■ EXERCISE ■
State how many lines in the listing below include the string "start". The answer is the number alone.

■ DATA BLOCK ■
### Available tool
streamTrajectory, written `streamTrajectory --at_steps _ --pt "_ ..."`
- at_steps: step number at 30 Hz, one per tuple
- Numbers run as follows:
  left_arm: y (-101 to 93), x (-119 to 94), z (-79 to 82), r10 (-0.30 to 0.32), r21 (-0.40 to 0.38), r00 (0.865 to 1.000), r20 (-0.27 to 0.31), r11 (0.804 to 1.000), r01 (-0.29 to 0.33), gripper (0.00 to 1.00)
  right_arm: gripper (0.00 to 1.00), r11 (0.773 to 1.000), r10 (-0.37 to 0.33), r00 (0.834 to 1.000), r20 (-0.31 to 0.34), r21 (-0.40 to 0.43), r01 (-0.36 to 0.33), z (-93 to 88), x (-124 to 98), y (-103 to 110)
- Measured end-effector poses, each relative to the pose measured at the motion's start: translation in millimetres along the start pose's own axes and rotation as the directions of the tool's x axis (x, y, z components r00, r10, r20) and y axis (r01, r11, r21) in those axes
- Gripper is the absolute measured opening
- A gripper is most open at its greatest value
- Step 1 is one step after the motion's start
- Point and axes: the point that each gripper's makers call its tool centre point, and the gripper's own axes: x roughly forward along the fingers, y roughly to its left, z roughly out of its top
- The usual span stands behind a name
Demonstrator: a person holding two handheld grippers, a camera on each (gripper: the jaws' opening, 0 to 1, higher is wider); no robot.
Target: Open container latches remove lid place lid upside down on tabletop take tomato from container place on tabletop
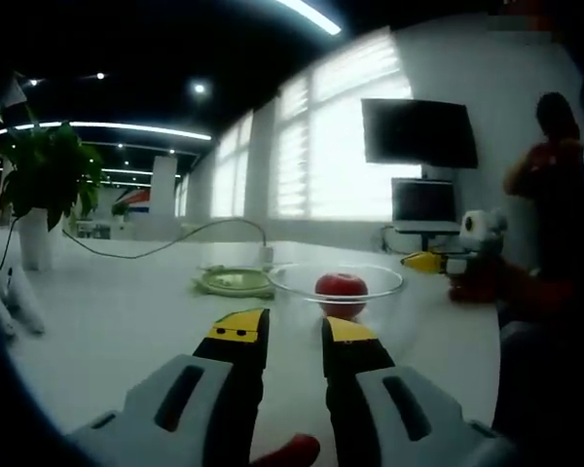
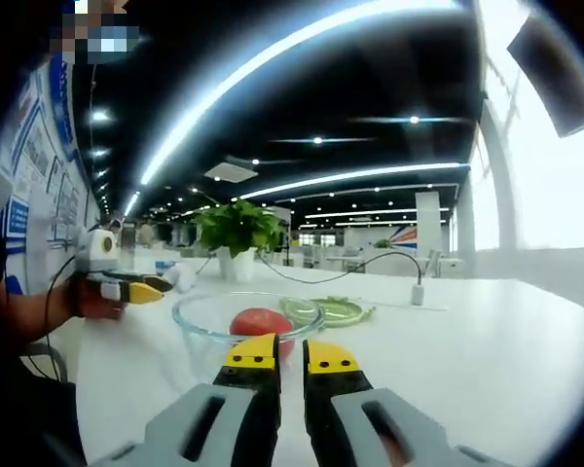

■ WRITTEN RESPONSE ■
2